- **PROBLEM TO WORK ON**: The data below holds the lines to copy: everything from the line containing "Please provide the mask of the black left gripper right" to the line containing "Please trace the outline of the black right", both ends included, set down exactly.

- **THE DATA**:
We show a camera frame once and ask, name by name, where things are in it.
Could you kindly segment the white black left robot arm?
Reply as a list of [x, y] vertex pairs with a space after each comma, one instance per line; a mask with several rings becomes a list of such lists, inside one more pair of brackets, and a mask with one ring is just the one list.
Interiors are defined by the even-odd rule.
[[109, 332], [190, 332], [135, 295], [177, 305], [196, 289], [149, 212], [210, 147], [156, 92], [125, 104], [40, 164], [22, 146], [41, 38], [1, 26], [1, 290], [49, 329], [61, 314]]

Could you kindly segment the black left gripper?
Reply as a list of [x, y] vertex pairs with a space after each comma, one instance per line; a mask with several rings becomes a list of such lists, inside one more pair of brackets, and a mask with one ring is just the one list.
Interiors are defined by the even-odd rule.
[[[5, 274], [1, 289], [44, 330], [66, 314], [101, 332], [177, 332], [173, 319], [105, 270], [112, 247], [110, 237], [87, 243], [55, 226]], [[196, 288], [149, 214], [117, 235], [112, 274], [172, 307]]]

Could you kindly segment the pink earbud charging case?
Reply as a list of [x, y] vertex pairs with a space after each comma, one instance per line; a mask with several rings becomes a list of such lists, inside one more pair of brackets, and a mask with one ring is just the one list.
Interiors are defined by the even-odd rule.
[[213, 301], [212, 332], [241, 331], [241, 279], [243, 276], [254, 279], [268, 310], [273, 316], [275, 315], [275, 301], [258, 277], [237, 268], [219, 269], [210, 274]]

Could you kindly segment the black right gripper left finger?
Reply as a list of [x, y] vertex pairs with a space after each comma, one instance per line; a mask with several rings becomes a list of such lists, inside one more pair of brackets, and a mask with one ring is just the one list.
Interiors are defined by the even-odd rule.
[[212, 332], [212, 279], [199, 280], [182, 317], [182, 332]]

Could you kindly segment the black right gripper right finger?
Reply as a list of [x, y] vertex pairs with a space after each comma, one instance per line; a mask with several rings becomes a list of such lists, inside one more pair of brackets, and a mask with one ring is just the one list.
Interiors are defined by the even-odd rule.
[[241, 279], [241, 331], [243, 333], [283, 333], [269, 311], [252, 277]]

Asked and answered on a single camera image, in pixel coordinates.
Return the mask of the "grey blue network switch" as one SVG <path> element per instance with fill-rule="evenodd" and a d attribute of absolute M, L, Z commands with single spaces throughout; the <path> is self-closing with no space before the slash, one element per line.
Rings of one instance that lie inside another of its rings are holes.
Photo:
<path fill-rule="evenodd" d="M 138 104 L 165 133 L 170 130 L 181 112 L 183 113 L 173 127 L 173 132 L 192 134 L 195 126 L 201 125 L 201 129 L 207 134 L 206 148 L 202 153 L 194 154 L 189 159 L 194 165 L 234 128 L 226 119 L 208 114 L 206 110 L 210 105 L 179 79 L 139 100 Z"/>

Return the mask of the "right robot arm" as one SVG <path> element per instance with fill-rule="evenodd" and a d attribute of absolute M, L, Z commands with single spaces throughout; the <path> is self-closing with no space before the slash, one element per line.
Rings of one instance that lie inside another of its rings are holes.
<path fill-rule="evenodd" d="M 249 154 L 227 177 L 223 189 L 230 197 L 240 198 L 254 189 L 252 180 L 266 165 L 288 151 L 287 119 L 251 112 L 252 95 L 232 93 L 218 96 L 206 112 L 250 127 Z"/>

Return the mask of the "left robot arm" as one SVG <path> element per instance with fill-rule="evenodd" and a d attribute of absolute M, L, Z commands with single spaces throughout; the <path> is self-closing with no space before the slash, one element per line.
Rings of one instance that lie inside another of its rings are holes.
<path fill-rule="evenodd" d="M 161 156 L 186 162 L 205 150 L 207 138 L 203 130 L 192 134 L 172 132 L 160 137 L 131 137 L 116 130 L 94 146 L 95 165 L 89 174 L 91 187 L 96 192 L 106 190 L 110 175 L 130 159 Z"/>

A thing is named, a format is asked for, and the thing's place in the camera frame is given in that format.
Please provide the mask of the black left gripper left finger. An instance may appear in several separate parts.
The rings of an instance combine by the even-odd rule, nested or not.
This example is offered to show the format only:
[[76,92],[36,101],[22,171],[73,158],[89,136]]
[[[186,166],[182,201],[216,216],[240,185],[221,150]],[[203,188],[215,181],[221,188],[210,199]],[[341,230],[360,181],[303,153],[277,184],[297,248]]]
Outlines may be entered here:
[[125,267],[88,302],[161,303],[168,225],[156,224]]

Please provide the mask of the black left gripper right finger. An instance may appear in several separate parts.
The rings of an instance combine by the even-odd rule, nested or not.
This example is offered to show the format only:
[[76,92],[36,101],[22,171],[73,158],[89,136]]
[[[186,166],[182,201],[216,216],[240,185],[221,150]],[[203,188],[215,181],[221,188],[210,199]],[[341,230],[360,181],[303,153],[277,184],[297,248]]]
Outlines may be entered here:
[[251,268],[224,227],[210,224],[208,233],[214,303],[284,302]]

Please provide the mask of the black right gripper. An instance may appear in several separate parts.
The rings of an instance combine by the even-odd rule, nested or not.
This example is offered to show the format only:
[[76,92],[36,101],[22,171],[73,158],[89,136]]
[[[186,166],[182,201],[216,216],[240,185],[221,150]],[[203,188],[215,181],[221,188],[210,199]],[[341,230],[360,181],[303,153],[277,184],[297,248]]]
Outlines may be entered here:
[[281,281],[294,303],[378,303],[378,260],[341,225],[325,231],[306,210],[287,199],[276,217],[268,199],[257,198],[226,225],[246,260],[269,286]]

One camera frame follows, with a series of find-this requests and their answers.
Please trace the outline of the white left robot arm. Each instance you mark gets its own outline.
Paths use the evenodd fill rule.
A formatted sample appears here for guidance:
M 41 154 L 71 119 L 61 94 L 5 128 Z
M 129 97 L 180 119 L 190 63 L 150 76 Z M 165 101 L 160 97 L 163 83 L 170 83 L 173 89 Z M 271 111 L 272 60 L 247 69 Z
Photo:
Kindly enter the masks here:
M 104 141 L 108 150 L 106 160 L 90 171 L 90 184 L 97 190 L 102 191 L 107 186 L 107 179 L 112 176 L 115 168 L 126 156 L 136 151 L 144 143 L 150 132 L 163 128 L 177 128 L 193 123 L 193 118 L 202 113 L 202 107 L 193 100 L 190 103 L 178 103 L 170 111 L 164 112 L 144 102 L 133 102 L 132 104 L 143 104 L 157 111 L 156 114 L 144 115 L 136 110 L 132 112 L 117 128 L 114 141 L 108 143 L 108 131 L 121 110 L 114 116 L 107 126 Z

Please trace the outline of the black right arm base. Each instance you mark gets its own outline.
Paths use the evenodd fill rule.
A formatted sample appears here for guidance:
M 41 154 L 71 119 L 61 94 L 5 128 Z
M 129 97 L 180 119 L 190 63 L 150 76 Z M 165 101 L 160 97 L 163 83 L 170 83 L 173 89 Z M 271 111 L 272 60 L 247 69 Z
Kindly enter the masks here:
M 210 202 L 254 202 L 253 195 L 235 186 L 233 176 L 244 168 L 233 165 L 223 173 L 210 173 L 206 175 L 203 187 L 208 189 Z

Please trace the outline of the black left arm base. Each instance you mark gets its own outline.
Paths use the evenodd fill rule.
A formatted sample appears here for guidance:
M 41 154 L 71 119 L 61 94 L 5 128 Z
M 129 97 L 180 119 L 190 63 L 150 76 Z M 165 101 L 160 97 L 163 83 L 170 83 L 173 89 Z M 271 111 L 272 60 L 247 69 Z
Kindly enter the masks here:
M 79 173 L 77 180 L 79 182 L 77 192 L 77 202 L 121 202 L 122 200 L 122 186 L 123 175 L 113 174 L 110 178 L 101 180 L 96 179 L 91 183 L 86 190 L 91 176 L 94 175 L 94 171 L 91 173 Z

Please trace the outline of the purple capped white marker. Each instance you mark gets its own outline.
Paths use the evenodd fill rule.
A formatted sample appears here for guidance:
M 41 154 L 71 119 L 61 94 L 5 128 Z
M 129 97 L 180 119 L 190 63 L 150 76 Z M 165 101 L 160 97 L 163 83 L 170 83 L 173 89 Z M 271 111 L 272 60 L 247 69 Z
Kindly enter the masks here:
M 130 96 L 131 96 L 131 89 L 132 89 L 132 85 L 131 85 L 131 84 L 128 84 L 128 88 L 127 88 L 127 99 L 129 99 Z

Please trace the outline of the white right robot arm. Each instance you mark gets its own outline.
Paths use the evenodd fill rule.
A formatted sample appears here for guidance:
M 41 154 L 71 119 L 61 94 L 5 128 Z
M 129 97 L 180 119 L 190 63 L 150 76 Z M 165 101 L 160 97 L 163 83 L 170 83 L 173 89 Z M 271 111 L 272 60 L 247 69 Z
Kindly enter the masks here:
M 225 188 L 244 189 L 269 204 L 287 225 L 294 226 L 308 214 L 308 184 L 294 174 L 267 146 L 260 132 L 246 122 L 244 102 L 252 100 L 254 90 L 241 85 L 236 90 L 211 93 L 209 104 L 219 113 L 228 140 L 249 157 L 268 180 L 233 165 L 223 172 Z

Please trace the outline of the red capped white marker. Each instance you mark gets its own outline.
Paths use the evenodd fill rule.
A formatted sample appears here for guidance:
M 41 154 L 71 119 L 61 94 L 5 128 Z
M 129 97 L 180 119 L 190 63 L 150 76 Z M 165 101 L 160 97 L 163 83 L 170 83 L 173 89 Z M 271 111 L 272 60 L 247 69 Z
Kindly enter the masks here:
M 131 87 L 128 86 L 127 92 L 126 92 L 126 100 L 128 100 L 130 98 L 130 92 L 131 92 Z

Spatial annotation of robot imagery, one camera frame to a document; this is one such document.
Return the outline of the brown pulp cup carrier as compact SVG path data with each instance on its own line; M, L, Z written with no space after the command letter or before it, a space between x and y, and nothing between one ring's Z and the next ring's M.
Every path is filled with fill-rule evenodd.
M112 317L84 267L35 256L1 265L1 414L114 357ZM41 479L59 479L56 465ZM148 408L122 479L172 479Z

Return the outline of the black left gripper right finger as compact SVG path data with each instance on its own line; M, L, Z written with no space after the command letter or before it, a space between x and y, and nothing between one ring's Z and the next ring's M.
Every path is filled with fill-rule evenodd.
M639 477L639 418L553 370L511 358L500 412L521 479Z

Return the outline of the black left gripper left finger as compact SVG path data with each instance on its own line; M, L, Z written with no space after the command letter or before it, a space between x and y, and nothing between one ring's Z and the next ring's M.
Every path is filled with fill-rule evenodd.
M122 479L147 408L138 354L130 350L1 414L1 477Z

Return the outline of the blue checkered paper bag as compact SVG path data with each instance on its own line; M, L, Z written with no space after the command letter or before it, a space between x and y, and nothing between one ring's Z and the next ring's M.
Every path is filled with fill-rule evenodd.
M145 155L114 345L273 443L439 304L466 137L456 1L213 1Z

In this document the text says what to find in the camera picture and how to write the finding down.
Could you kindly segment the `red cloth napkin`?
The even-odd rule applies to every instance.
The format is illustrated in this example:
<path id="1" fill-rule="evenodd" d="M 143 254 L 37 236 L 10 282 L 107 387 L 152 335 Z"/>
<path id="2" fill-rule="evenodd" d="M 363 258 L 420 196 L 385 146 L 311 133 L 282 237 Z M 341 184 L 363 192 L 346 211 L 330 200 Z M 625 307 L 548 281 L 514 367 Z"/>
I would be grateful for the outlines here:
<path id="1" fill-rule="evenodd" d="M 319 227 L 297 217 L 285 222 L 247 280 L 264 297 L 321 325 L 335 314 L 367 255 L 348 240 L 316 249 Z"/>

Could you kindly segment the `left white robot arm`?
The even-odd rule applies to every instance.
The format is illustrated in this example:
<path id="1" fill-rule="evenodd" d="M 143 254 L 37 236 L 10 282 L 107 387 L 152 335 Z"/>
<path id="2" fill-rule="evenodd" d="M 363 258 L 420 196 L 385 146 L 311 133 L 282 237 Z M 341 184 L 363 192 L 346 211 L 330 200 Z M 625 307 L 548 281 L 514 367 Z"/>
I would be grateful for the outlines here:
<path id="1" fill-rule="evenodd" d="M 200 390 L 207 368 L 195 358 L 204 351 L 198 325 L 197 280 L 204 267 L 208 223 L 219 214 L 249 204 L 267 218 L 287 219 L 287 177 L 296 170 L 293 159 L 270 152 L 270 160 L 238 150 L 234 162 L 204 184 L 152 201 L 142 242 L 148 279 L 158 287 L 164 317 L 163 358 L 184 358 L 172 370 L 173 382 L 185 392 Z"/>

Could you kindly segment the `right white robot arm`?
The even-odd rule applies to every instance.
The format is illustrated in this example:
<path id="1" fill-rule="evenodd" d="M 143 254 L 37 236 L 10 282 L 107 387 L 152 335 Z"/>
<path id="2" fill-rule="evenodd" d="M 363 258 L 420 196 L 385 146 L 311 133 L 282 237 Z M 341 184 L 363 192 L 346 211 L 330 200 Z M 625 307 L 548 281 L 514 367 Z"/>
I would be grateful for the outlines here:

- **RESPONSE TO THE TASK**:
Please provide the mask of the black left gripper right finger. An instance may appear in several separate parts.
The rings of an instance combine by the even-odd rule, nested or not.
This example is offered to show the format only:
[[76,92],[36,101],[22,171],[73,158],[89,136]]
[[[186,166],[182,201],[216,216],[240,185],[221,150]],[[203,188],[215,181],[221,188],[210,199]],[[341,230],[360,181],[303,153],[277,184],[297,248]]]
Outlines may be entered here:
[[251,268],[224,227],[210,224],[208,233],[214,303],[284,302]]

Please provide the mask of the black right gripper. An instance may appear in several separate parts.
The rings of an instance combine by the even-odd rule, nested or not.
This example is offered to show the format only:
[[76,92],[36,101],[22,171],[73,158],[89,136]]
[[[186,166],[182,201],[216,216],[240,185],[221,150]],[[203,188],[215,181],[221,188],[210,199]],[[341,230],[360,181],[303,153],[277,184],[297,248]]]
Outlines may be entered here:
[[281,281],[294,303],[378,303],[378,260],[341,225],[325,231],[306,210],[287,199],[276,217],[268,199],[257,198],[226,225],[246,260],[269,286]]

One camera frame follows, with a series of find-this requests and their answers.
Please trace the outline of the white left robot arm. Each instance you mark gets its own outline.
Paths use the evenodd fill rule.
A formatted sample appears here for guidance:
M 41 154 L 71 119 L 61 94 L 5 128 Z
M 129 97 L 180 119 L 190 63 L 150 76 Z M 165 101 L 160 97 L 163 83 L 170 83 L 173 89 Z M 271 111 L 272 60 L 247 69 Z
Photo:
Kindly enter the masks here:
M 104 141 L 108 150 L 106 160 L 90 171 L 90 184 L 97 190 L 102 191 L 107 186 L 107 179 L 112 176 L 115 168 L 126 156 L 136 151 L 144 143 L 150 132 L 163 128 L 177 128 L 193 123 L 193 118 L 202 113 L 202 107 L 193 100 L 190 103 L 178 103 L 170 111 L 164 112 L 144 102 L 133 102 L 132 104 L 143 104 L 157 111 L 156 114 L 144 115 L 136 110 L 132 112 L 117 128 L 114 141 L 108 143 L 108 131 L 121 110 L 114 116 L 107 126 Z

Please trace the outline of the black right arm base. Each instance you mark gets its own outline.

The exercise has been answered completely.